Szkoleniowiec Interu Mediolan Antonio Conte nie zamierza zmieniać sposoby gry swojego zespołu. W środę Nerazzurri zmierzą się w meczu Ligi Mistrzów z Borussią Dortmund.
– Określanie tego spotkania mianem finału wydaje się przesadzone. To z pewnością ważne spotkanie przeciwko silnej drużynie, ale to wciąż tylko mecz. Musimy wygrać, ale finał nadejdzie później… – powiedział szkoleniowiec Juventusu.
– W każdym meczu trzeba uzyskać dobry wynik, więc nasze podejście jutro się nie zmieni. Nie zmieni się również nasze pomysły czy mentalność – kontynuował.
– Wolimy myśleć o sobie. Straciliśmy trzy bramki przeciwko Sassuolo po stratach piłki. Przeciwko Borussii musimy być ostrożni, bo są bardzo dobrzy po odbiorze.
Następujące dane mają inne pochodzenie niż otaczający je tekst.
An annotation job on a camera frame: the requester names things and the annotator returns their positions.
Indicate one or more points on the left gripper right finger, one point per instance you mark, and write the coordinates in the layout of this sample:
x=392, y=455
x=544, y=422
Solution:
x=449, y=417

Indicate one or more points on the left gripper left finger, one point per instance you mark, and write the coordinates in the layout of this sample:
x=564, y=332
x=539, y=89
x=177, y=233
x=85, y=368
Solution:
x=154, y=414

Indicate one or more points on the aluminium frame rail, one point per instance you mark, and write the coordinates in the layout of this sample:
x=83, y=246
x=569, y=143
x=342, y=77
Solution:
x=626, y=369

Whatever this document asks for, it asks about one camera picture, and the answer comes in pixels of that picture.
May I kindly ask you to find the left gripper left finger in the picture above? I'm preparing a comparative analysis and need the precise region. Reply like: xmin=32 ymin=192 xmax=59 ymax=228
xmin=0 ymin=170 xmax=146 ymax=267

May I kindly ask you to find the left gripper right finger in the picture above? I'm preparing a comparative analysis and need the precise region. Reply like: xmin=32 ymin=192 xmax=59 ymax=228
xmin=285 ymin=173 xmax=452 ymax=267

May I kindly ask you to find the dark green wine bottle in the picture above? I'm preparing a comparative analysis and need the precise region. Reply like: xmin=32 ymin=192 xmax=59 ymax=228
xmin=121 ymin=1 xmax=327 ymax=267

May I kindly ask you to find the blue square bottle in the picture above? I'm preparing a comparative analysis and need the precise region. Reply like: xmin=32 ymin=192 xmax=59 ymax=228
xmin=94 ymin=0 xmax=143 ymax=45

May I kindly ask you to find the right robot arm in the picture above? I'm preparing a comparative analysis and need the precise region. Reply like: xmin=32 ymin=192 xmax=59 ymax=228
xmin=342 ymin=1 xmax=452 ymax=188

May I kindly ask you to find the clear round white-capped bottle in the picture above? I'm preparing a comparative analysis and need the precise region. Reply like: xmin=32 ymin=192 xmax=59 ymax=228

Wiemy o tym, ale chcemy także zagrać naszą piłkę – mówił szkoleniowiec.
– Nie wiem, czy powtórzenie tego, w jaki sposób zagraliśmy przeciwko Barcelonie, będzie tutaj wystarczające, choć na pewno chciałbym zobaczyć konsekwencję w naszym występie, niczego nie żałując po zakończeniu meczu – dodał.